An open letter to subsidised theatre producers from Equity’s minority ethnic members committee has argued that casting performers from outside the European Economic Area “should not come at the expense of work opportunities and pay levels” for British based BAME talent.

It claims that British based BAME performers are not only “locked out” of castings in the UK, but often do not have the international profile to gain work opportunities abroad.

The letter is signed by actors Daniel York and Emmanuel Kojo, who are the committee chair and a minority ethnic members councillor respectively, and Equity’s general secretary Christine Payne.

They argue the practice of casting actors based outside Europe has become more prevalent.
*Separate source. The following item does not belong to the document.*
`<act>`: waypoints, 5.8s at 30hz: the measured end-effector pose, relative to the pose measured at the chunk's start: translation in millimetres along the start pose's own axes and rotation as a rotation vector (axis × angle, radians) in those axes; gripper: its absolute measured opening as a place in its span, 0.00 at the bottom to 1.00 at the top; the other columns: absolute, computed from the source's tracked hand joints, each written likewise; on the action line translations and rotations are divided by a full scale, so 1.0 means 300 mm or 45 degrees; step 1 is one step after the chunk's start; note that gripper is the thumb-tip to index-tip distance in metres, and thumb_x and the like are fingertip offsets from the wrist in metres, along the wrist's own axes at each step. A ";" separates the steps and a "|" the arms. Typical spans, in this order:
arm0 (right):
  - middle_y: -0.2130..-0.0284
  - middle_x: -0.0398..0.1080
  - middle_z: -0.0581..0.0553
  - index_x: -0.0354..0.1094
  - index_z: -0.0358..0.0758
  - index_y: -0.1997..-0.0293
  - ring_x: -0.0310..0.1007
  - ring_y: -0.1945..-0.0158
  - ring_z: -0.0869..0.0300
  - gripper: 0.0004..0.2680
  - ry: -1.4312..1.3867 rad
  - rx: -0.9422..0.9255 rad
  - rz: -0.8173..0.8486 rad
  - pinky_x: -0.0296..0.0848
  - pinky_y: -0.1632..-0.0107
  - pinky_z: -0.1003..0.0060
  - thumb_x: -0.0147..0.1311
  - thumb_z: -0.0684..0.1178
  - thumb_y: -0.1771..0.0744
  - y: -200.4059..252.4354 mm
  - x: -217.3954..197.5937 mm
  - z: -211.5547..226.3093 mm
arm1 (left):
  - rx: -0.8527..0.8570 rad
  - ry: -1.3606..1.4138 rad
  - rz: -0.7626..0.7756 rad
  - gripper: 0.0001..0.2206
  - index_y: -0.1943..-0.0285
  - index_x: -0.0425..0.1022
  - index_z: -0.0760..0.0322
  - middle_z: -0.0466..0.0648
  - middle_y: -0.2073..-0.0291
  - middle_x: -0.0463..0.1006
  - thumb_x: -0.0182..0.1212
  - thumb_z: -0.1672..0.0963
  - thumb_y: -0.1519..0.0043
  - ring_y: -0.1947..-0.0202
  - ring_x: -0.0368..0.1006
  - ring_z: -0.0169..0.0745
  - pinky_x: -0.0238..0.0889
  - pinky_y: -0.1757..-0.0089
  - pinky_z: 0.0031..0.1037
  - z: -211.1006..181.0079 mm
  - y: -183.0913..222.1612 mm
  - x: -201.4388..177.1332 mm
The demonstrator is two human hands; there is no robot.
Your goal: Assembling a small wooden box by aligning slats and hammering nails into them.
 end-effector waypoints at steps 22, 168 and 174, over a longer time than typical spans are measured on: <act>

The letter says: “The historic lack of profile for BAME performers based here means they do not have the opportunity to work outside the UK that their other colleagues do.

“Often, outside the UK there is a greater effort made to engage local performers from under-represented groups – which we show solidarity with – but this shrinks the pool of opportunities for British BAME performers to work abroad.”

The letter argues that the cost of engaging performers from outside the UK is high, because they are often provided with high standards of accommodation, contributions to social security systems outside the UK or higher wages where industry standards in their home country surpass those in the UK.

It adds: “At a time of austerity, in a climate where BAME talent does not have the opportunities here in the UK that we reasonably deserve, we cannot believe that it is reasonable for subsidised producers to unthinkingly make requests for non-EEA based performers at great expense.

“We are the taxpayers who pay for this work, we are the performers who develop it – surely modern casting should put our ability to access these opportunities at the heart of the process.”

The minority ethnic members committee goes on to urge producers to engage with Equity to “ensure the best possible practice in casting before spending large amounts of money on engaging performers from outside the EEA”.